[Stored items]
[Start of section]

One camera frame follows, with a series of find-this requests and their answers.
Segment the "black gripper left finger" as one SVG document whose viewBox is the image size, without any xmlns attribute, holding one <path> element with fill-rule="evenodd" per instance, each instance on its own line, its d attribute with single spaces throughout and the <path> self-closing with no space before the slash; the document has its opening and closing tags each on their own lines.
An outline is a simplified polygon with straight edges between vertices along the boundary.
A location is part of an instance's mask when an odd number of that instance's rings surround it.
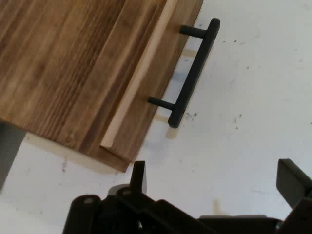
<svg viewBox="0 0 312 234">
<path fill-rule="evenodd" d="M 145 162 L 134 163 L 129 185 L 102 200 L 97 195 L 73 200 L 65 234 L 210 234 L 208 228 L 165 200 L 146 194 Z"/>
</svg>

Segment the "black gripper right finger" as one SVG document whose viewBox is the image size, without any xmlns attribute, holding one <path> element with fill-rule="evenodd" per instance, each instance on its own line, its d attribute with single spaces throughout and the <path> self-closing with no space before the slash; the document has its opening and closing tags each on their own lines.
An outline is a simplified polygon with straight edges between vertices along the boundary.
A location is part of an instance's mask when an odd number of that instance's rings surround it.
<svg viewBox="0 0 312 234">
<path fill-rule="evenodd" d="M 312 232 L 312 180 L 290 159 L 280 159 L 276 187 L 291 207 L 278 228 L 278 234 Z"/>
</svg>

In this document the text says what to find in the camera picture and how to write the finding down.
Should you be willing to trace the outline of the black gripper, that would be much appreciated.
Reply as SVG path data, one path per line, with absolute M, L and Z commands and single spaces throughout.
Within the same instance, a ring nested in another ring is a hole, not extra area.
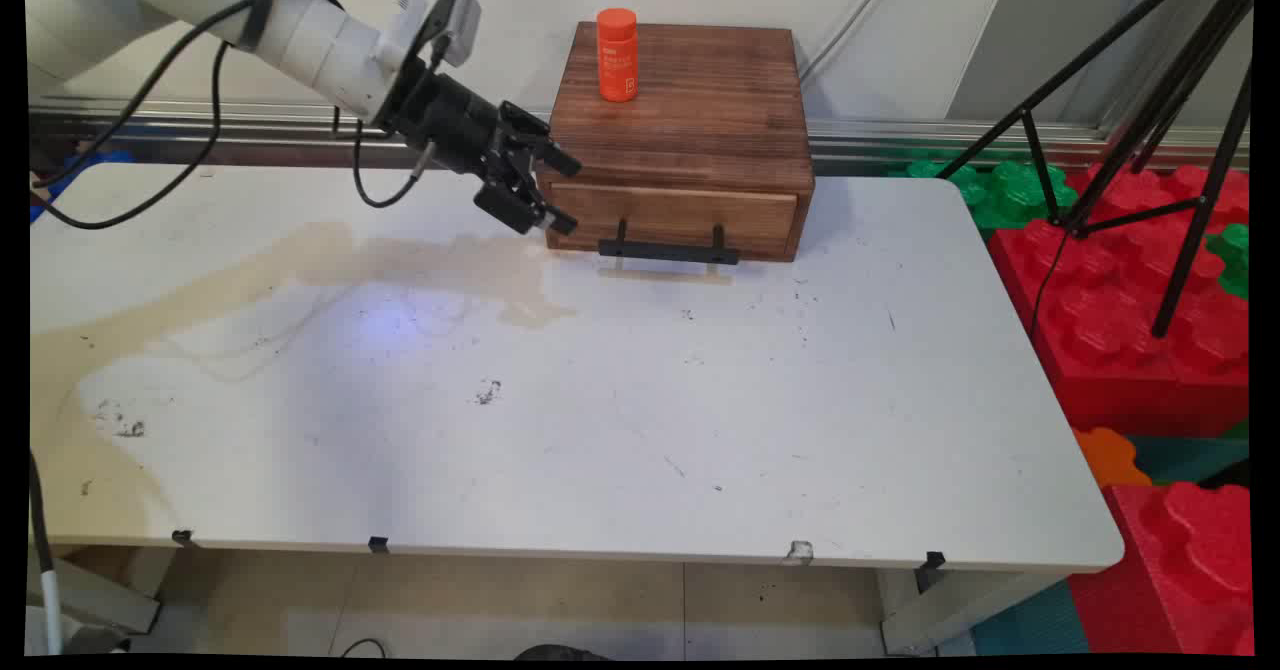
M 486 155 L 499 133 L 506 147 L 527 151 L 534 161 L 566 178 L 582 169 L 552 137 L 548 122 L 511 101 L 495 106 L 449 76 L 430 72 L 425 63 L 410 63 L 383 104 L 383 131 L 419 151 L 433 143 L 435 164 L 481 178 L 474 204 L 518 234 L 538 228 L 567 236 L 579 227 L 576 218 L 543 197 L 527 173 L 486 176 Z

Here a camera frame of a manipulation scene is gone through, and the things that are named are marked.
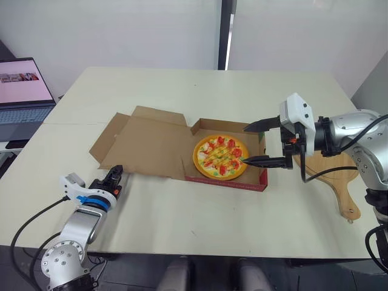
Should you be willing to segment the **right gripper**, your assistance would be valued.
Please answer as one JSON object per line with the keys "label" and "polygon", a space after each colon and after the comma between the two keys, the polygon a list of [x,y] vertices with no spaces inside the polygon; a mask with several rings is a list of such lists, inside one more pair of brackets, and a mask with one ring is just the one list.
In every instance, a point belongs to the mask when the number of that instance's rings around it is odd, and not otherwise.
{"label": "right gripper", "polygon": [[291,132],[284,126],[281,126],[280,116],[276,116],[250,123],[243,128],[243,131],[267,132],[275,128],[280,128],[284,157],[271,158],[268,155],[252,156],[243,159],[243,163],[259,168],[293,169],[293,156],[300,155],[303,151],[303,125],[301,123],[295,123],[293,125],[294,132]]}

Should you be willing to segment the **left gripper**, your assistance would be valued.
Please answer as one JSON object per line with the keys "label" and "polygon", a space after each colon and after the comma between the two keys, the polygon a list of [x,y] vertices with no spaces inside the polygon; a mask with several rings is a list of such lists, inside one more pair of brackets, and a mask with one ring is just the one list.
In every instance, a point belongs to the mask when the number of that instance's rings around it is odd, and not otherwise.
{"label": "left gripper", "polygon": [[112,167],[105,178],[102,180],[95,179],[90,185],[89,189],[96,189],[109,194],[112,194],[115,199],[118,199],[122,186],[120,185],[121,178],[123,174],[123,166],[117,165]]}

[End of section]

◆ **The problem**:
When copying, output the data exactly and leave out the pictures.

◆ **Reply to the exercise**:
One camera frame follows, with a series of find-this requests and their answers.
Segment the "black gripper left finger" as one SVG document whose viewBox is the image size, without any xmlns attribute, holding one <path> element with fill-rule="evenodd" per instance, each instance on its own line, its d attribute with single spaces throughout and the <path> self-closing with no space before the slash; the document has its opening and closing tags each on their own lines.
An outline is a simplified polygon with straight edges between vertices along the boundary.
A location is part of an instance's mask when an odd number of that instance's rings surround it.
<svg viewBox="0 0 312 234">
<path fill-rule="evenodd" d="M 145 162 L 134 163 L 129 185 L 102 200 L 97 195 L 73 200 L 65 234 L 210 234 L 208 228 L 165 200 L 146 194 Z"/>
</svg>

Segment the "black gripper right finger" as one SVG document whose viewBox is the image size, without any xmlns attribute, holding one <path> element with fill-rule="evenodd" per instance, each instance on its own line, its d attribute with single spaces throughout and the <path> self-closing with no space before the slash; the document has its opening and closing tags each on their own lines.
An outline is a simplified polygon with straight edges between vertices along the boundary.
A location is part of an instance's mask when an odd number of that instance's rings surround it.
<svg viewBox="0 0 312 234">
<path fill-rule="evenodd" d="M 312 232 L 312 180 L 290 159 L 280 159 L 276 187 L 291 207 L 278 228 L 278 234 Z"/>
</svg>

In this document the text says what to find in the camera picture and how to write the finding down.
Should you be willing to trace the outline of the black gripper, that would be much appreciated.
Reply as SVG path data, one path per line, with absolute M, L and Z commands and single spaces throughout.
Within the same instance, a ring nested in another ring is a hole, not extra area.
M 486 155 L 499 133 L 506 147 L 527 151 L 534 161 L 566 178 L 582 169 L 552 137 L 548 122 L 511 101 L 495 106 L 449 76 L 430 72 L 425 63 L 410 63 L 383 104 L 383 131 L 419 151 L 433 143 L 435 164 L 481 178 L 474 204 L 518 234 L 538 228 L 567 236 L 579 227 L 576 218 L 543 197 L 527 173 L 486 176 Z

Here a camera frame of a manipulation scene is gone through, and the things that are named are marked.
Should you be willing to segment the **right gripper**, your assistance would be valued.
Please answer as one JSON object per line with the keys "label" and "polygon", a space after each colon and after the comma between the two keys, the polygon a list of [x,y] vertices with no spaces inside the polygon; a mask with several rings is a list of such lists, inside one more pair of brackets, and a mask with one ring is just the one list.
In every instance, a point belongs to the mask when the number of that instance's rings around it is odd, and not otherwise.
{"label": "right gripper", "polygon": [[291,132],[284,126],[281,126],[280,116],[276,116],[250,123],[243,128],[243,131],[267,132],[275,128],[280,128],[284,157],[271,158],[268,155],[252,156],[243,159],[243,163],[259,168],[293,169],[293,156],[300,155],[303,151],[303,125],[301,123],[295,123],[293,125],[294,132]]}

Should you be willing to segment the **left gripper**, your assistance would be valued.
Please answer as one JSON object per line with the keys "label" and "polygon", a space after each colon and after the comma between the two keys, the polygon a list of [x,y] vertices with no spaces inside the polygon; a mask with several rings is a list of such lists, inside one more pair of brackets, and a mask with one ring is just the one list.
In every instance, a point belongs to the mask when the number of that instance's rings around it is odd, and not otherwise.
{"label": "left gripper", "polygon": [[112,167],[105,178],[102,180],[95,179],[90,185],[89,189],[96,189],[109,194],[112,194],[115,199],[118,199],[122,186],[120,185],[121,178],[123,174],[123,166],[117,165]]}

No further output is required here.